> **TASK OBJECTIVE**: Below are some records; return all of them exactly as they are.

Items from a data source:
──────────────────────────────
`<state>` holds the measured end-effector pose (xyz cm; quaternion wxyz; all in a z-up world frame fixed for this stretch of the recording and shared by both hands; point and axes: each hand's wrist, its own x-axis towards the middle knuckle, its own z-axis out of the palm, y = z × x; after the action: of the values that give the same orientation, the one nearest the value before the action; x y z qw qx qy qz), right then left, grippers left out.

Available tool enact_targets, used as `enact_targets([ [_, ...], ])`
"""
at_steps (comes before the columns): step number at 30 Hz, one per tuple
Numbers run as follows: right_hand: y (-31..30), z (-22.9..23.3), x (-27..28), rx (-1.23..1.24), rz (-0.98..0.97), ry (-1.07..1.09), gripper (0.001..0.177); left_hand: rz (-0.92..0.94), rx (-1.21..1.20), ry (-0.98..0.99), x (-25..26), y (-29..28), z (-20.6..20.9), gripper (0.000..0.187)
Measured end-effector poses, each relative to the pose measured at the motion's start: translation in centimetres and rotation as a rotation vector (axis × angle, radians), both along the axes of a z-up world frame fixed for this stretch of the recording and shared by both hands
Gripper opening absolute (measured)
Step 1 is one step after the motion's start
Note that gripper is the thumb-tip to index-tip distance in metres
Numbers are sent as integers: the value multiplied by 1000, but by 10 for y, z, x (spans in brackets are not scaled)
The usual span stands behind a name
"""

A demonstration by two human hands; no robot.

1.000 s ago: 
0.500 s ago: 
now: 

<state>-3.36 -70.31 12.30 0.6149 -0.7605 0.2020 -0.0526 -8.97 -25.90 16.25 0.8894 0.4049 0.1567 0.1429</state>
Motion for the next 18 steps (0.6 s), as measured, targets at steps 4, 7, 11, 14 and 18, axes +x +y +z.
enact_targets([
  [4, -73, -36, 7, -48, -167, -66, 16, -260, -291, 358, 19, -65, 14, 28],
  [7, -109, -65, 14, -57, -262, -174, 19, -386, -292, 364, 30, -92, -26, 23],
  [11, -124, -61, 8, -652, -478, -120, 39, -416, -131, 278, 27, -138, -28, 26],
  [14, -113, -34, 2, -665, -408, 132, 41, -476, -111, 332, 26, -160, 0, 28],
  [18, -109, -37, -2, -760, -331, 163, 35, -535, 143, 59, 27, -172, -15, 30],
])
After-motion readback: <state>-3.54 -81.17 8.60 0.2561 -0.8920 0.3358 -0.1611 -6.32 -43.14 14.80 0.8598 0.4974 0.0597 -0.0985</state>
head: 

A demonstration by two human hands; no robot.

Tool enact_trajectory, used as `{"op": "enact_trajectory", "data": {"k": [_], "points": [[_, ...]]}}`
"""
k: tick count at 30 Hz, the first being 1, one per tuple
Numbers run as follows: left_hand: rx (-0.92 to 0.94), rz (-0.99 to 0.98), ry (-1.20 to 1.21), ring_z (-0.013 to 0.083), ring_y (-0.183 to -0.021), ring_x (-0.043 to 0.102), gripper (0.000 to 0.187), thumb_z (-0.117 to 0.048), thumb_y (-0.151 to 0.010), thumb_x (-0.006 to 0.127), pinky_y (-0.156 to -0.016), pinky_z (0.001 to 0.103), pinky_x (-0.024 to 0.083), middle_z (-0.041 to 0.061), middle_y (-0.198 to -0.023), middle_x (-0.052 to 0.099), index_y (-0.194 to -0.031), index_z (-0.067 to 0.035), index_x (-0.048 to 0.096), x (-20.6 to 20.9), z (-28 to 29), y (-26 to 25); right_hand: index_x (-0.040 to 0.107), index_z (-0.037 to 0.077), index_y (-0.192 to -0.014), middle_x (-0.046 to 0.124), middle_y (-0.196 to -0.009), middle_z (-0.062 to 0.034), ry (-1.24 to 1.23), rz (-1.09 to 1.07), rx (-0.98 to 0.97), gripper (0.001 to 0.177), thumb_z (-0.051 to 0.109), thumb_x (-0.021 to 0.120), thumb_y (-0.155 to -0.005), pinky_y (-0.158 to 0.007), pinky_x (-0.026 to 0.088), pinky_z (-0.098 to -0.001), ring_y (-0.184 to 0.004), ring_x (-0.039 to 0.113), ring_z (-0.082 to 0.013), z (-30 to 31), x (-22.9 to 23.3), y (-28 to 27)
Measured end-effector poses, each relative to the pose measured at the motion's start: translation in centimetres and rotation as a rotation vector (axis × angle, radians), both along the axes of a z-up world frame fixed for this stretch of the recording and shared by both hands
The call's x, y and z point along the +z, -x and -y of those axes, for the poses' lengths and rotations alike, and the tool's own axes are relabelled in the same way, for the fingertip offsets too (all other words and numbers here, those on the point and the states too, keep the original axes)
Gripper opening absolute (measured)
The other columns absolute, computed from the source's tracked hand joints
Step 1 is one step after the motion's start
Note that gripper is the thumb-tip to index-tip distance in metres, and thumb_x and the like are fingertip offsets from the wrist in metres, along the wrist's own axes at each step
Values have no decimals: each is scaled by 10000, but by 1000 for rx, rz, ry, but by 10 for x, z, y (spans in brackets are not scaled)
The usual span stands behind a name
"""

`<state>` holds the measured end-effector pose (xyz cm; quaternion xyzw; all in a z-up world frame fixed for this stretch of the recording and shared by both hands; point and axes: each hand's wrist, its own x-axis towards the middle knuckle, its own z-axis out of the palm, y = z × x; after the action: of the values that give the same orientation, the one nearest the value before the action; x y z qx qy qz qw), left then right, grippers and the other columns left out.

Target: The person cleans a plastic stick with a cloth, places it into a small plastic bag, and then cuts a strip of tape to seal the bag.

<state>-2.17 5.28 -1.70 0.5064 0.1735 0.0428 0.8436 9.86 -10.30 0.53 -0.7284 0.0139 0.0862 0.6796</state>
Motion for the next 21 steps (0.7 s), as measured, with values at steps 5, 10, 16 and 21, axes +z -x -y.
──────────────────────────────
> **SOLVED EXERCISE**:
`<state>` holds the measured end-effector pose (xyz cm; quaternion wxyz; all in a z-up world frame fixed for this stretch of the recording and shared by both hands; point and axes: each hand's wrist, its own x-axis towards the middle knuckle, its own z-axis out of the palm, y = z × x; after the action: of the values that give the same orientation, the one nearest the value before the action; x y z qw qx qy qz), right then left, grippers left out.

Available tool enact_targets, used as `enact_targets([ [_, ...], ])`
"""
at_steps (comes before the columns): step number at 30 Hz, one per tuple
Numbers run as follows: right_hand: y (-31..30), z (-22.9..23.3), x (-27..28), rx (-1.23..1.24), rz (-0.98..0.97), ry (-1.07..1.09), gripper (0.001..0.177); left_hand: rz (-0.92..0.94), rx (-1.21..1.20), ry (-0.98..0.99), x (-25..26), y (-29..28), z (-20.6..20.9), gripper (0.000..0.187)
Measured end-effector poses, each relative to the pose measured at the motion's start: translation in centimetres and rotation as a rotation vector (axis × angle, radians), both along the axes of a z-up world frame fixed for this stretch of the recording and shared by both hands
Gripper opening absolute (measured)
Step 1 is one step after the motion's start
Note that gripper is the thumb-tip to index-tip distance in metres
Numbers are sent as integers: the value multiplied by 1000, but by 10 for y, z, x (spans in brackets are not scaled)
The usual span stands behind a name
"""

A demonstration by two human hands; no robot.

1.000 s ago: 
0.500 s ago: 
now: 

<state>-3.36 -70.31 12.30 0.6149 -0.7605 0.2020 -0.0526 -8.97 -25.90 16.25 0.8894 0.4049 0.1567 0.1429</state>
Motion for the next 18 steps (0.6 s), as measured, targets at steps 4, 7, 11, 14 and 18, axes +x +y +z.
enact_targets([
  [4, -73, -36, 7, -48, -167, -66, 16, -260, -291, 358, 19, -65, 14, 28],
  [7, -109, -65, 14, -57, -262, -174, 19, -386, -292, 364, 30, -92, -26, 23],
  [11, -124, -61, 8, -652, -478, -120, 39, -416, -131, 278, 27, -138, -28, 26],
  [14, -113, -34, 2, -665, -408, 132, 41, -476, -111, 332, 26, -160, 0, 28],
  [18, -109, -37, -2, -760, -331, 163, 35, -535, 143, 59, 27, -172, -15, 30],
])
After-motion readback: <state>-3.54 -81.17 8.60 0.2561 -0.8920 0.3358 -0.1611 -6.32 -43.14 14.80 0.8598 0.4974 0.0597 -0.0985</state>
head: 

A demonstration by two human hands; no robot.

Tool enact_trajectory, used as `{"op": "enact_trajectory", "data": {"k": [_], "points": [[_, ...]]}}`
"""
k: tick count at 30 Hz, the first being 1, one per tuple
Numbers run as follows: left_hand: rx (-0.92 to 0.94), rz (-0.99 to 0.98), ry (-1.20 to 1.21), ring_z (-0.013 to 0.083), ring_y (-0.183 to -0.021), ring_x (-0.043 to 0.102), gripper (0.000 to 0.187), thumb_z (-0.117 to 0.048), thumb_y (-0.151 to 0.010), thumb_x (-0.006 to 0.127), pinky_y (-0.156 to -0.016), pinky_z (0.001 to 0.103), pinky_x (-0.024 to 0.083), middle_z (-0.041 to 0.061), middle_y (-0.198 to -0.023), middle_x (-0.052 to 0.099), index_y (-0.194 to -0.031), index_z (-0.067 to 0.035), index_x (-0.048 to 0.096), x (-20.6 to 20.9), z (-28 to 29), y (-26 to 25); right_hand: index_x (-0.040 to 0.107), index_z (-0.037 to 0.077), index_y (-0.192 to -0.014), middle_x (-0.046 to 0.124), middle_y (-0.196 to -0.009), middle_z (-0.062 to 0.034), ry (-1.24 to 1.23), rz (-1.09 to 1.07), rx (-0.98 to 0.97), gripper (0.001 to 0.177), thumb_z (-0.051 to 0.109), thumb_x (-0.021 to 0.120), thumb_y (-0.155 to -0.005), pinky_y (-0.158 to 0.007), pinky_x (-0.026 to 0.088), pinky_z (-0.098 to -0.001), ring_y (-0.184 to 0.004), ring_x (-0.039 to 0.113), ring_z (-0.082 to 0.013), z (-30 to 31), x (-22.9 to 23.3), y (-28 to 27)
Measured end-effector poses, each relative to the pose measured at the motion's start: translation in centimetres and rotation as a rotation vector (axis × angle, radians), both along the axes of a z-up world frame fixed for this stretch of the recording and shared by both hands
The call's x, y and z point along the +z, -x and -y of those axes, for the poses' lengths and rotations alike, and the tool's own axes are relabelled in the same way, for the fingertip offsets too (all other words and numbers here, those on the point and the states too, keep the original axes)
Gripper opening absolute (measured)
The other columns absolute, computed from the source's tracked hand joints
Step 1 is one step after the motion's start
Note that gripper is the thumb-tip to index-tip distance in metres, and thumb_x and the like are fingertip offsets from the wrist in metres, along the wrist's own axes at each step
Values have no decimals: each is scaled by 10000, but by 1000 for rx, rz, ry, but by 10 for x, z, y (spans in brackets are not scaled)
The usual span stands behind a name
"""

`<state>` holds the measured end-effector pose (xyz cm; quaternion xyzw; all in a z-up world frame fixed for this stretch of the recording and shared by both hands; point and axes: each hand's wrist, its own x-axis towards the middle knuckle, its own z-axis out of the palm, y = z × x; after the action: of the values that give the same orientation, the one nearest the value before the action; x y z qx qy qz qw), left then right, grippers and the other columns left out.

Target: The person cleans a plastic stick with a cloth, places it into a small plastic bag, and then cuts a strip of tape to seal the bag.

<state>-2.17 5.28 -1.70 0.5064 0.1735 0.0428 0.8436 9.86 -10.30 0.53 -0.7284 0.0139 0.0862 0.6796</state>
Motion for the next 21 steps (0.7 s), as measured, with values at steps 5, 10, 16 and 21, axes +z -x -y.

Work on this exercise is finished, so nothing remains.